How far have we fallen, or how little have we changed, that yesterday’s “vultures” are today’s “clowns”?

Here’s how far we’ve fallen: Fifty-four years ago, no one stormed the doors of the Supreme Court. Instead, for weeks on end, solemn seminarians held prayer vigils near the Capitol grounds, and pro-civil-rights forces lobbied wavering midwestern Republicans, who had no black constituents and no reason to vote yes except because they feared that the God of their father might have wanted it that way.

Yes, there were a couple of vocal outbursts from the galleries (one protester was carted away to a mental hospital!), but nothing like the shouts and demonstrations of recent days. On the night the House first passed the bill, O’Grady stayed up all night with her friend Peggy Roach, of the National Catholic Conference, baking vanilla sugar cookies, frosted with chocolate equal signs, to take to the offices of the wavering members they had dogged for weeks.

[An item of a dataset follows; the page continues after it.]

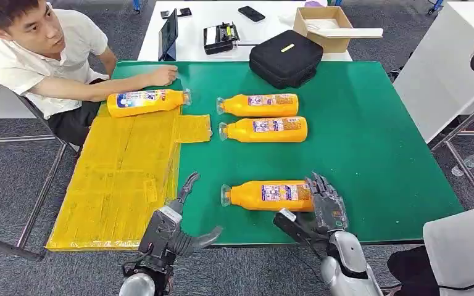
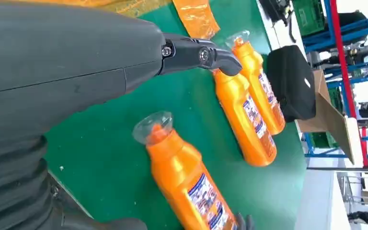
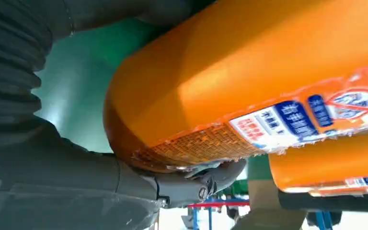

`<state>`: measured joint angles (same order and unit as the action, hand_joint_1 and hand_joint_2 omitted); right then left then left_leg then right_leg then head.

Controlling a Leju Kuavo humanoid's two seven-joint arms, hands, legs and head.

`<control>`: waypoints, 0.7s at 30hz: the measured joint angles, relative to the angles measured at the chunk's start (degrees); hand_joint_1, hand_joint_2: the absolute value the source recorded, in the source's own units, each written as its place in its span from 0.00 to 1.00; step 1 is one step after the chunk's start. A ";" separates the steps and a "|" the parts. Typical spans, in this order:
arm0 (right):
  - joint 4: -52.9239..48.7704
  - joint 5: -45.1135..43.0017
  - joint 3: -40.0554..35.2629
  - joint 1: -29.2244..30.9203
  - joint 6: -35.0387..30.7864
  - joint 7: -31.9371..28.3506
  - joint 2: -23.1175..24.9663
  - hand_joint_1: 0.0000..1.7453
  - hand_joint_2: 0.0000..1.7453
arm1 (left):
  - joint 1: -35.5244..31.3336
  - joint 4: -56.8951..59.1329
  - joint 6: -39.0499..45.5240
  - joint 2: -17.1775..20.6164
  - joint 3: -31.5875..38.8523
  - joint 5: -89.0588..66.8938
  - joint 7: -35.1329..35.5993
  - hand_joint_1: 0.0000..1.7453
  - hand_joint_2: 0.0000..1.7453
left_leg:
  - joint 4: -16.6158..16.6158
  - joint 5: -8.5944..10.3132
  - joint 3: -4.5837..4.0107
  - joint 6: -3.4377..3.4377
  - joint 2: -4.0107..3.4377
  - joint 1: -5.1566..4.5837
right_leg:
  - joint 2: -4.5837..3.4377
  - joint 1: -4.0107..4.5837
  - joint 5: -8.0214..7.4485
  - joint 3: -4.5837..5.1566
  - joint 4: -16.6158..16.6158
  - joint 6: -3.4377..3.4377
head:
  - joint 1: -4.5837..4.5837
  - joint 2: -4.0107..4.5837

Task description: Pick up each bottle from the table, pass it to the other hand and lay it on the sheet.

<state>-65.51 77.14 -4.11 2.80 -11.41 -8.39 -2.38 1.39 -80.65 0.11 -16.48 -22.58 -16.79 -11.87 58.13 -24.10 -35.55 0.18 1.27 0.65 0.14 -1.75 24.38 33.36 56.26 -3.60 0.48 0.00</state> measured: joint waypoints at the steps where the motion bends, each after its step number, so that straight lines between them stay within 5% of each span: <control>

The lobbying was equally creative and effective in the Senate, as the integrationists deployed clergymen of every faith.

“I hope that satisfies those two goddamned bishops that called me last night!” the die-hard Republican Senator Karl Mundt of South Dakota was heard to exclaim after voting for a pro-civil-rights amendment.

But—and it’s a big but—here is what is different. The Civil Rights Act of 1964 passed the Senate 73–27, with 27 Republican votes. In those days, the GOP still took seriously its legacy as the party of Abraham Lincoln, and Senate Minority Leader Everett Dirksen of Illinois explicitly agreed to aid the bill’s passage in exchange for the Democrats’ promise not to use the bill as a political cudgel in that year’s presidential election.

It’s pointless, of course, to mourn the loss of civility without mourning the loss of bipartisanship that made progress possible. But it’s at least instructive to note that there really was a time, within living memory of many Americans, when cooperation on the biggest, most contentious problems of the day was not only possible but—in the highest-stakes moments—the norm.

Senator Margaret Chase Smith, a Republican from Maine, in 1964 (Henry Burroughs / AP)

“That confrontation with Flake in the elevator was pretty dramatic by any standard,” O’Grady told me in an email this weekend. “The rules of engagement have certainly changed. That kind of in-your-face approach was not a lobbying technique used in the civil rights legislative battles. And, during the 60s, we certainly did have free access to the congressional ‘campus.’ But the difference between then and now I think comes, in part, from the fact that the players had not retreated into ‘camps.’”

“The civil rights progress made at the time would never have happened without the participation and support of key Republicans working with Democrats,” she added. “We could sure use a Margaret Chase Smith today.”

Smith, of course, was the brave Maine Republican who called out Joseph McCarthy and battled with her fellow partisan Dirksen over a proposed national flower; he favored the marigold, she the rose.

As it happens, there is a Republican in the Senate from Maine today, who holds Smith’s old seat. Her name is Susan Collins, and that’s all you need to know.